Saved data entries
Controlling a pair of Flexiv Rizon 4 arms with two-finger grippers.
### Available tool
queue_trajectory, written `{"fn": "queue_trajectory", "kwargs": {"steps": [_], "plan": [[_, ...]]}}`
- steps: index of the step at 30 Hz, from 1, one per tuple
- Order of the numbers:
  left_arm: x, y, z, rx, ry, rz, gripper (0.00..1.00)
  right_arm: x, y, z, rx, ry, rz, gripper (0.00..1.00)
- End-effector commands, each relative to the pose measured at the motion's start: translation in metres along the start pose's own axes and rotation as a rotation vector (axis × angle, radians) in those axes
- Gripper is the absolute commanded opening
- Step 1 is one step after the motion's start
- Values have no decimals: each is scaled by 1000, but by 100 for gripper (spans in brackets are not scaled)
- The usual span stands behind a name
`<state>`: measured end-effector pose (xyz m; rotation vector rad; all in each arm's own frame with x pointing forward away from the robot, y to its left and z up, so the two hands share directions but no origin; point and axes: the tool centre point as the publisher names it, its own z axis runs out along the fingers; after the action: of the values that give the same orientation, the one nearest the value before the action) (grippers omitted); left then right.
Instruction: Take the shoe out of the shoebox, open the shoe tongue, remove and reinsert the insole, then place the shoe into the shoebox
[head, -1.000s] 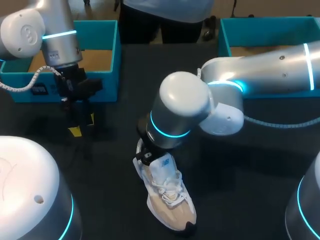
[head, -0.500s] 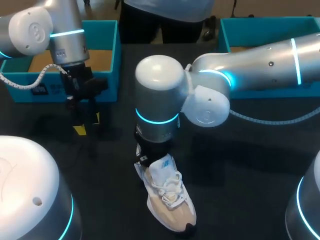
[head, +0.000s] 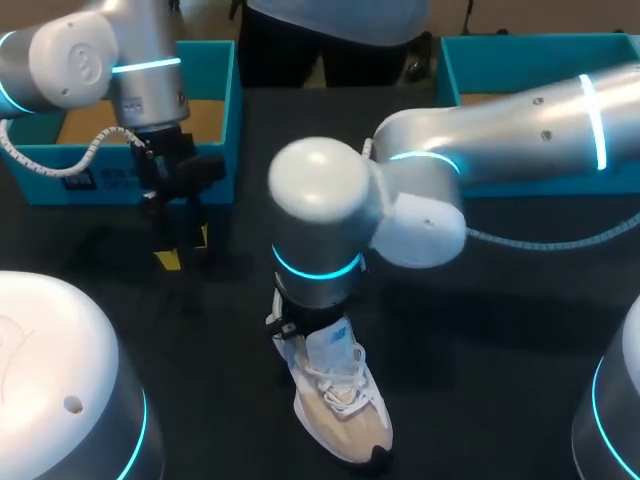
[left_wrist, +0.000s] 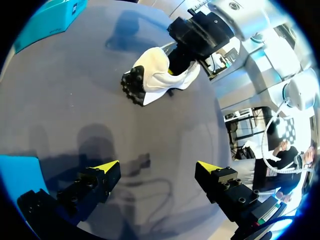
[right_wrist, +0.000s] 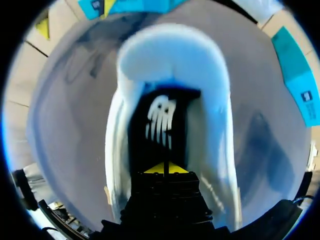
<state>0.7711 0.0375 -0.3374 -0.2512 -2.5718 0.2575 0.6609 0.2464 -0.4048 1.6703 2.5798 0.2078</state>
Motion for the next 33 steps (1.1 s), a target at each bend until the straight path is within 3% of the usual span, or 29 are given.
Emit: {"fn": "queue_trajectory", "kwargs": {"steps": [1, 18, 33], "plan": [[7, 10, 1, 16, -14, -10, 100, -5, 4, -8, -178, 17, -24, 0], [8, 21, 0, 32, -14, -22, 100, -3, 37, -50, -375, -14, -49, 0], [6, 43, -6, 31, -11, -60, 100, 0, 66, -37, -450, 2, -85, 0]]}}
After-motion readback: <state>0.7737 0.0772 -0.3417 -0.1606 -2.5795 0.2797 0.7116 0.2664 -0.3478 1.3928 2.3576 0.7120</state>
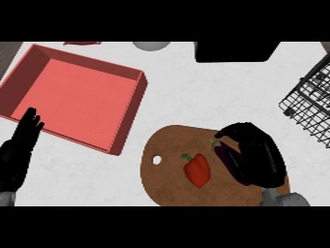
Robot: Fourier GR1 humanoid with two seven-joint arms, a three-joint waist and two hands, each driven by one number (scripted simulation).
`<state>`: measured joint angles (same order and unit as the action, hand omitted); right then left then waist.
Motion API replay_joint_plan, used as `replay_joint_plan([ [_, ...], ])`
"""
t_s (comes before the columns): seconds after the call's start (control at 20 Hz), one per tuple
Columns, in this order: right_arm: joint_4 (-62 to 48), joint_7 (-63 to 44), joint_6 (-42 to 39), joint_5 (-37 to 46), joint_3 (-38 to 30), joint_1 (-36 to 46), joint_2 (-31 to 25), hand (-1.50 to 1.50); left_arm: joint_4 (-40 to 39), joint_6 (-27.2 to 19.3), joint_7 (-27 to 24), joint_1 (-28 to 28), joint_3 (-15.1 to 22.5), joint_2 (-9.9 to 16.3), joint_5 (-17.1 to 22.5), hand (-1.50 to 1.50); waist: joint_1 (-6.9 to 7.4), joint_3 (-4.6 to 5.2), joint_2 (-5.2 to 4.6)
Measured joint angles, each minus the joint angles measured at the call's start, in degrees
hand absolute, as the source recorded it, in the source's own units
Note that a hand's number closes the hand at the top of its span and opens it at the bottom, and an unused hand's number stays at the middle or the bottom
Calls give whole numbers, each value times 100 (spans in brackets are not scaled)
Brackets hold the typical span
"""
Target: Pick the bell pepper from the cutting board and place it in the tiered basket
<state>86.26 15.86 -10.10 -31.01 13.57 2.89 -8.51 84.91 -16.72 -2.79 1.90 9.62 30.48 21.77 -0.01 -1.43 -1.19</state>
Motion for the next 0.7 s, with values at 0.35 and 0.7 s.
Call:
replay_joint_plan([
  [0.35, -397, 42, 849, 2036, 461, -204, -794, -150, -7, 385, 190, 122, -40, 350, 63, 0, -15, 104, 166],
  [0.7, -353, -1303, 685, 3210, 1045, 256, -1719, -150, 2, 575, 293, 212, -80, 468, 103, 0, 36, 78, 179],
])
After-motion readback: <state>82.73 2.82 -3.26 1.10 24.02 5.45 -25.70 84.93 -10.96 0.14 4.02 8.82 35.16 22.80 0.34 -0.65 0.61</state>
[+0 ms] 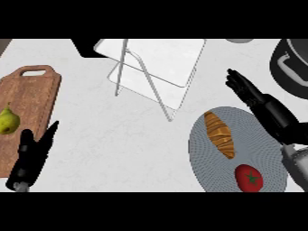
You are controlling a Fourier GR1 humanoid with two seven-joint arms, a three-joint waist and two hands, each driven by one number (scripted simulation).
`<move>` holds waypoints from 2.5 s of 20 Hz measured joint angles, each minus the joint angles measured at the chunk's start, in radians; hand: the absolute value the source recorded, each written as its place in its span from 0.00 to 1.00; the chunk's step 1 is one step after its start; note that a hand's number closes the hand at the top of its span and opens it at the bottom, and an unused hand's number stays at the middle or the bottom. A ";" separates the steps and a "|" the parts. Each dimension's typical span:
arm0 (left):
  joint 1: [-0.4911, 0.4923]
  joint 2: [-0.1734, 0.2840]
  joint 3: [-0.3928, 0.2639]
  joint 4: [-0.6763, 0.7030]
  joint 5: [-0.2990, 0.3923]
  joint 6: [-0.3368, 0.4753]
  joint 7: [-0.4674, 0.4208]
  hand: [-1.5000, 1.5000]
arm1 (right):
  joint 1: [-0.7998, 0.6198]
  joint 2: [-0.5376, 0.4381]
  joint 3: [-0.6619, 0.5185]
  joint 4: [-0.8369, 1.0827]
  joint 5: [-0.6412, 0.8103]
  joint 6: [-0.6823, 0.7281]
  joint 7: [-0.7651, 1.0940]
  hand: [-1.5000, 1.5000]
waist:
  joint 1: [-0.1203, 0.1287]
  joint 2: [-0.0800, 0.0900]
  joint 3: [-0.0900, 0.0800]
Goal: Pick the tomato from the placemat and place it in the tiered shelf
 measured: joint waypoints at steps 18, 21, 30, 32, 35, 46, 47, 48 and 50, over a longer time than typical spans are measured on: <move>0.821 0.188 0.200 -0.304 0.152 0.021 0.175 0.50 | 0.192 -0.232 -0.201 0.182 0.027 0.032 -0.092 0.00 | -0.089 -0.028 0.056; 0.848 0.156 0.198 -0.343 0.173 0.027 0.178 0.50 | 0.203 -0.265 -0.180 0.170 0.034 0.101 -0.115 0.00 | -0.098 -0.026 0.050; 0.873 0.036 0.140 -0.473 0.237 0.070 0.191 0.50 | 0.202 -0.397 -0.129 0.092 0.079 0.255 -0.104 0.00 | -0.117 -0.020 0.029; 0.871 0.020 0.121 -0.492 0.239 0.078 0.196 0.50 | 0.200 -0.418 -0.121 0.075 0.093 0.258 -0.078 0.00 | -0.119 -0.017 0.026; 0.865 -0.001 0.114 -0.498 0.247 0.106 0.206 0.50 | 0.192 -0.438 -0.119 0.051 0.109 0.244 -0.031 0.00 | -0.122 -0.014 0.021; 0.834 -0.027 0.087 -0.489 0.218 0.171 0.191 0.50 | 0.175 -0.458 -0.057 -0.051 0.193 0.167 0.191 0.00 | -0.116 -0.008 0.013; 0.832 -0.028 0.084 -0.487 0.214 0.174 0.188 0.50 | 0.177 -0.456 -0.044 -0.062 0.206 0.162 0.210 0.00 | -0.114 -0.008 0.013; 0.833 -0.028 0.077 -0.485 0.208 0.178 0.185 0.50 | 0.176 -0.456 -0.034 -0.075 0.215 0.158 0.229 0.00 | -0.113 -0.008 0.013; 0.833 -0.031 0.059 -0.478 0.194 0.180 0.177 0.50 | 0.170 -0.460 -0.020 -0.097 0.231 0.154 0.264 0.00 | -0.111 -0.009 0.013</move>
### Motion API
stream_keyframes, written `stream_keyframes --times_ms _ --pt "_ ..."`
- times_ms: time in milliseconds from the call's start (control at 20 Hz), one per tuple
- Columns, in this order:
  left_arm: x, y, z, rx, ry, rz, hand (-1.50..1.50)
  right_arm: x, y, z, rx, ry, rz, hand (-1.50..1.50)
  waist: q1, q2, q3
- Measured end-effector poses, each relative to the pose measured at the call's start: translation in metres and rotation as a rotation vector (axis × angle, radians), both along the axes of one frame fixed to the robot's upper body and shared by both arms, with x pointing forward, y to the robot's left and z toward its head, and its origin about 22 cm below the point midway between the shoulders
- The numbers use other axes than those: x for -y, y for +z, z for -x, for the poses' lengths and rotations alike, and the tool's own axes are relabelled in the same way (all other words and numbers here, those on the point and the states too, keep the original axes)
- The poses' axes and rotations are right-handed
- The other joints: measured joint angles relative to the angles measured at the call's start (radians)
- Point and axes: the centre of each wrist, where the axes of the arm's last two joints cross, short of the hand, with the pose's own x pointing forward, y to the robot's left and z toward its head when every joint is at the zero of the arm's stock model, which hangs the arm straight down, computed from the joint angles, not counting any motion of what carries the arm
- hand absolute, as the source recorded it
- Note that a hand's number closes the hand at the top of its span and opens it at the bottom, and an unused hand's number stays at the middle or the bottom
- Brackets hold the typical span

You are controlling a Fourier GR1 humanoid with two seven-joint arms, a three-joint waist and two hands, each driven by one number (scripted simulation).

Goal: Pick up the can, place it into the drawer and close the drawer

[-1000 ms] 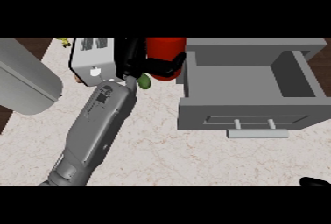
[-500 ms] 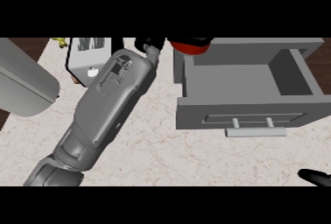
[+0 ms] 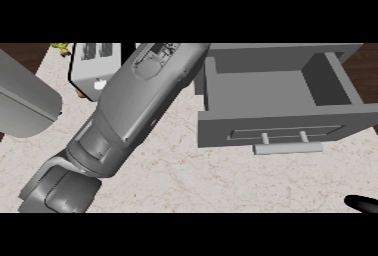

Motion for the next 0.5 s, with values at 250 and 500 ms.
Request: stream_keyframes --times_ms 250,500 --pt "0.008 -0.002 -0.005 -0.014 0.022 -0.032 1.50 -0.002 0.000 -0.003 0.004 0.011 -0.002 -1.50 -0.016 0.004 0.001" --pt "0.016 0.002 -0.007 0.001 0.053 -0.066 1.50 -0.002 0.005 -0.009 0.004 0.024 0.002 -1.50 -0.030 0.009 0.001"
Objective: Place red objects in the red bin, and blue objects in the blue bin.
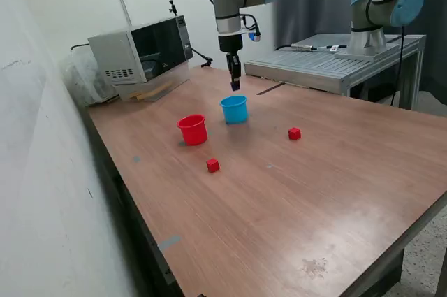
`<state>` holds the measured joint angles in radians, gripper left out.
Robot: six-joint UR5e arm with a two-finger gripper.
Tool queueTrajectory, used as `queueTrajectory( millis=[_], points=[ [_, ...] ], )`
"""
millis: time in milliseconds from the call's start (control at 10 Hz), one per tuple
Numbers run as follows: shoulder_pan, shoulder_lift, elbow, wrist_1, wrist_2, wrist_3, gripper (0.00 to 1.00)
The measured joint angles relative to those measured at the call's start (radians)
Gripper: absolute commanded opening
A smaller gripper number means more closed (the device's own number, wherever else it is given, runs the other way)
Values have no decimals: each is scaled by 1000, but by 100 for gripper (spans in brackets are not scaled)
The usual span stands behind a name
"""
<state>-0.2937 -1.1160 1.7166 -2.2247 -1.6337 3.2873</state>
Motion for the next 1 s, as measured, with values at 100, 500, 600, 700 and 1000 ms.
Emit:
queueTrajectory(
  millis=[100, 500, 600, 700, 1000],
  points=[
    [0, 0, 2, 0, 0, 0, 100],
    [-1, -1, 5, 0, -1, 0, 100],
    [-1, -1, 5, 1, -1, 0, 100],
    [-1, -3, 5, 2, -1, -1, 100],
    [16, -71, 18, 4, -1, -23, 100]
  ],
)
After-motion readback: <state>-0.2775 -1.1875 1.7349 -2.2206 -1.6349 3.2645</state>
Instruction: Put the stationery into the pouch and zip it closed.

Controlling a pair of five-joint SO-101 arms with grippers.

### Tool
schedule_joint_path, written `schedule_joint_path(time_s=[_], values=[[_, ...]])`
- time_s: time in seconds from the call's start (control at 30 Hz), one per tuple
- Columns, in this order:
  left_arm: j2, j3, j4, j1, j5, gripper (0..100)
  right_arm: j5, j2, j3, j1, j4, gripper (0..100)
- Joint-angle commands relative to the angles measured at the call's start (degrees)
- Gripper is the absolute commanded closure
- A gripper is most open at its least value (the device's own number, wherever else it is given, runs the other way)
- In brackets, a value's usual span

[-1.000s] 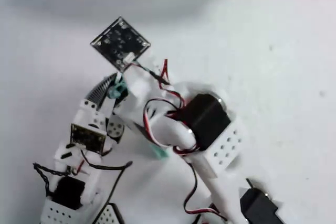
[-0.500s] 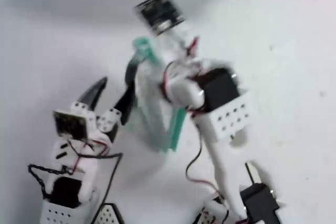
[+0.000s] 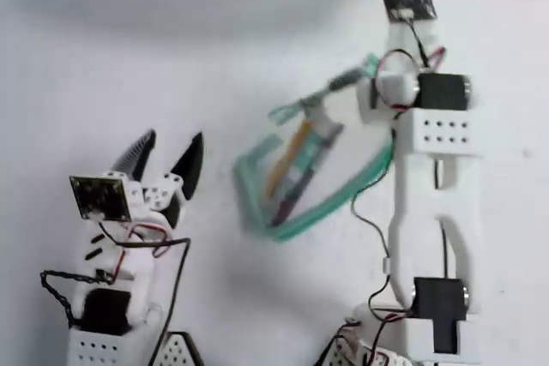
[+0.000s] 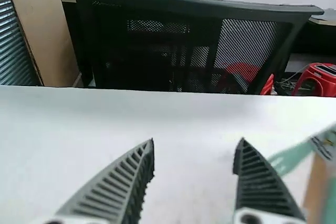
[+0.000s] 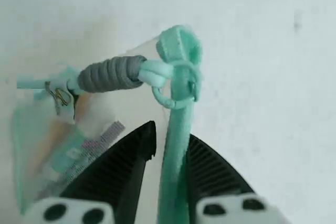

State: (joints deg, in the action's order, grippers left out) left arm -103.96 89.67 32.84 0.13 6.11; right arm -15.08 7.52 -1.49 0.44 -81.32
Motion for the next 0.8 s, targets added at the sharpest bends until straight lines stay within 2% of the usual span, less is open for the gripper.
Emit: schedule_joint_path(time_s=[0.0, 0.13, 0.3, 0.43, 0.53, 0.67, 0.77], values=[[-0.57, 1.05, -4.13, 0.31, 0.26, 77, -8.88, -0.13, 8.09, 1.80, 0.57, 97.8], [-0.57, 2.46, -5.36, 0.40, 0.26, 77, -11.78, -0.13, 18.02, -0.75, 2.33, 97.8], [-0.57, 2.55, -5.10, 0.40, 0.26, 77, -10.90, -0.13, 33.14, -7.69, 14.46, 97.8], [-0.57, 2.73, -5.01, 0.48, 0.26, 77, -1.58, -0.13, 39.91, -13.05, 25.19, 97.9], [-0.57, 2.73, -5.01, 0.48, 0.26, 77, 6.95, -0.22, 39.91, -12.97, 30.46, 97.9], [-0.57, 2.73, -5.01, 0.48, 0.26, 77, 19.34, -0.13, 40.18, -7.69, 36.62, 97.9], [-0.57, 2.73, -5.01, 0.48, 0.26, 77, 25.23, 0.13, 40.00, -1.45, 41.27, 97.9]])
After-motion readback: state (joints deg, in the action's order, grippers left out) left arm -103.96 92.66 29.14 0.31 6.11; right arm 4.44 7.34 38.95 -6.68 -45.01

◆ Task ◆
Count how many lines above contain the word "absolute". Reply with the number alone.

◆ Your solution ◆
6